I’m 44 years old and since turning 40, my desire to chase my dreams and follow my passions has become much stronger. I dunno, there is something about approaching “middle age” that has made me realize, it’s now or never. That if I have a strong desire to do or achieve something, then the time is now.
So at the beginning of this year, Ava started horse riding lessons and the more time I spent at the yard, with the horses and watching Ava’s lessons, the more I realized this was something from my youth I was desperate to get back to.
I’ve been thinking about it for 6 months and finally the opportunity has arisen and I’ve decided to just go for it!
I had my first lesson last weekend and it was highly addictive. I spent the entire weekend on a complete high after my first refresher lesson, you guys, it’s been more than 22 years since I was last in an arena and on the back of a horse. Even though it felt strange, it was the best feeling and I spent all of last week looking forward to this past weekends lesson.
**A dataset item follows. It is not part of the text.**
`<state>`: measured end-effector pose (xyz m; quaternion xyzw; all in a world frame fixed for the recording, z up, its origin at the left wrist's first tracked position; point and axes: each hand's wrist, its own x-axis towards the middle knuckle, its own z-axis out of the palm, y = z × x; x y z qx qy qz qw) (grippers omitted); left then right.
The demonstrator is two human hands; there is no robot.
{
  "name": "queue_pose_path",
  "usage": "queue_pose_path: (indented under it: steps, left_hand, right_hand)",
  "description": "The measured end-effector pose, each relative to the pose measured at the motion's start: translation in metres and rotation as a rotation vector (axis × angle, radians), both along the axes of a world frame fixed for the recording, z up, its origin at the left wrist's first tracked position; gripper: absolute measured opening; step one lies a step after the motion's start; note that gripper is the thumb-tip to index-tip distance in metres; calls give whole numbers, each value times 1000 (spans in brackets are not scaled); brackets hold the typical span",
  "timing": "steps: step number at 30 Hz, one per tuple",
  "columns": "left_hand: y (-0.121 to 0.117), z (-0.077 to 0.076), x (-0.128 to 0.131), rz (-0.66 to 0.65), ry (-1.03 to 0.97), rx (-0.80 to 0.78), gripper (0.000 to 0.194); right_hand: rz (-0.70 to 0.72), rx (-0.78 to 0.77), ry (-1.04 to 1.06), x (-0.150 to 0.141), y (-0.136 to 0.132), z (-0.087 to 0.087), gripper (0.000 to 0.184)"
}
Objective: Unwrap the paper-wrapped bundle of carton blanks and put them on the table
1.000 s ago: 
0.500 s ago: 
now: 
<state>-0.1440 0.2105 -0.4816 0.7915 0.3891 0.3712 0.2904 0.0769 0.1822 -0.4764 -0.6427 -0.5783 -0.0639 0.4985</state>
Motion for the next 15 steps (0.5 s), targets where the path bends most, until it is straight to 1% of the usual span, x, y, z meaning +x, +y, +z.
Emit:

There is something to be said for following a passion. The sense of achievement I get with each lesson, the joy from knowing I’m doing something I’ve desired to do again for years, it’s indescribable.
It’s also fantastic quality time for Ava and I, and seeing me on horse back has improved her confidence in herself as well. The more she watches me, the more her self belief has grown.
To the point, where on Sunday, she insisted on taking part in an informal show at our school and she was a champ. More excited than nervous and determined to go out there and be the best she could be. I was incredibly proud of her, she kept up with her trot perfectly and aside from one slip up where she forgot to hold her “light seat” while going over the trotting poles and almost losing her balance, she was a champion in my eyes.
The best part about doing this has a 44 year old is that I no longer have the immature insecurities that I had as a child. I’m not nearly as fearful as I used to be. Sure, I have huge respect for the horse and what can happen when something goes wrong, and believe me, at some point, it will. But I am getting such tremendous pleasure and joy out of the experience too. I find it incredibly calming, not to mention, one hell of a work out on my core muscles, butt and inner thighs.
I’ve already told my instructor that I will participate in the next show and yes I probably will be the only adult among a group of 6 year olds going over the trotting poles, but I don’t care, because I’m doing this for me and it brings me tremendous joy and to hell with what anyone else things. And I think that’s the other part of this whole experience that has been so liberating. Doing something because I want to, because I love it and not caring a damn what anyone else thinks of me out there.
So look out for my photo’s of me posing with a horse and a rosette, I won’t have won anything, except the ability to live and experience a life long dream!